* _About this exercise_: Copy down the listing below exactly, please, including every line.
[[ Supplied information, beginning ]]
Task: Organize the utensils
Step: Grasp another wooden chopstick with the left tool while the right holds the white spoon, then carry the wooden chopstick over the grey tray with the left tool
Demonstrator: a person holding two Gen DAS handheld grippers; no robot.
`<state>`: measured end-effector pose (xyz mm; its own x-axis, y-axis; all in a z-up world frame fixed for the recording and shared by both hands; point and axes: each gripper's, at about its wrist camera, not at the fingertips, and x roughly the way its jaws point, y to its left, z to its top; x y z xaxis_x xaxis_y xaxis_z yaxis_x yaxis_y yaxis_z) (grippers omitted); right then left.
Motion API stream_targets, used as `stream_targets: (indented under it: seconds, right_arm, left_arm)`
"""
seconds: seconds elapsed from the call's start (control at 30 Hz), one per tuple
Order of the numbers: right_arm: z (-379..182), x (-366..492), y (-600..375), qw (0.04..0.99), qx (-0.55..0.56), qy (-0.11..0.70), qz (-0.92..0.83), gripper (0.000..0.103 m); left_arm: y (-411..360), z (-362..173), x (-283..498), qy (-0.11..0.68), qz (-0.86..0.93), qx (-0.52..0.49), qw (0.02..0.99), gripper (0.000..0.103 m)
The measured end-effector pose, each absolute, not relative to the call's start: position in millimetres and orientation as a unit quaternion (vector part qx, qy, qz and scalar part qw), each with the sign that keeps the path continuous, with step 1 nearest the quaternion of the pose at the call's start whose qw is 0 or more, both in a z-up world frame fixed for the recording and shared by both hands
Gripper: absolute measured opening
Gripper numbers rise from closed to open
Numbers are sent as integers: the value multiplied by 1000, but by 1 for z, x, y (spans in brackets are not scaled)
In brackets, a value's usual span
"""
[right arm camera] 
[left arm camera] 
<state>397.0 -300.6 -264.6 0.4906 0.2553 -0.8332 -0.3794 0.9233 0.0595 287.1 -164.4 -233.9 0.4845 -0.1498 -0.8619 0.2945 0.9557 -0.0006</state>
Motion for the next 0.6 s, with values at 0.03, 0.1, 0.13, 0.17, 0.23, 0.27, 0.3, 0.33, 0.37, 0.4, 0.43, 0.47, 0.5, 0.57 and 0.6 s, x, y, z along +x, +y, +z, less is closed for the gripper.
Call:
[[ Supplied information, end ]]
* _Output for this task_:
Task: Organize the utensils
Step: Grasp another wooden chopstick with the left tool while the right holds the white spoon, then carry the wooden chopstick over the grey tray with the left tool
Demonstrator: a person holding two Gen DAS handheld grippers; no robot.
`<state>`: measured end-effector pose (xyz mm; its own x-axis, y-axis; all in a z-up world frame fixed for the recording and shared by both hands; point and axes: each gripper's, at about its wrist camera, not at the fingertips, and x roughly the way its jaws point, y to its left, z to its top; x y z xaxis_x xaxis_y xaxis_z yaxis_x yaxis_y yaxis_z) (grippers omitted); right then left.
Motion API stream_targets, used as `stream_targets: (indented under it: seconds, right_arm, left_arm)`
"""
seconds: seconds elapsed from the call's start (control at 30 Hz), one per tuple
Order of the numbers: right_arm: z (-379..182), x (-366..492), y (-600..375), qw (0.04..0.99), qx (-0.55..0.56), qy (-0.11..0.70), qz (-0.92..0.83), gripper (0.000..0.103 m); left_arm: y (-411..360), z (-362..173), x (-283..498), qy (-0.11..0.68), qz (-0.86..0.93), qx (-0.52..0.49), qw (0.02..0.99), gripper (0.000..0.103 m)
The measured end-effector pose, each absolute, not relative to the call's start: position in millimetres and orientation as a unit quaternion (vector part qx, qy, qz and scalar part qw), each with the sign that keeps the path continuous, with step 1 nearest the quaternion of the pose at the call's start whose qw is 0 or more, both in a z-up world frame fixed for the recording and shared by both hands
Gripper: absolute measured opening
Gripper numbers rise from closed to open
Numbers are sent as integers: the value multiplied by 1000, but by 1 for z, x, y (spans in brackets are not scaled)
In brackets, a value's usual span
"""
[right arm camera] 
[left arm camera] 
<state>397.0 -300.6 -264.6 0.4906 0.2553 -0.8332 -0.3794 0.9233 0.0595 287.1 -164.4 -233.9 0.4845 -0.1498 -0.8619 0.2945 0.9557 -0.0006</state>
Motion for the next 0.6 s, with values at 0.03, 0.1, 0.13, 0.17, 0.23, 0.27, 0.3, 0.33, 0.37, 0.4, 0.43, 0.47, 0.5, 0.57 and 0.6 s, x, y, z along +x, +y, +z, less is closed for the gripper.
Call:

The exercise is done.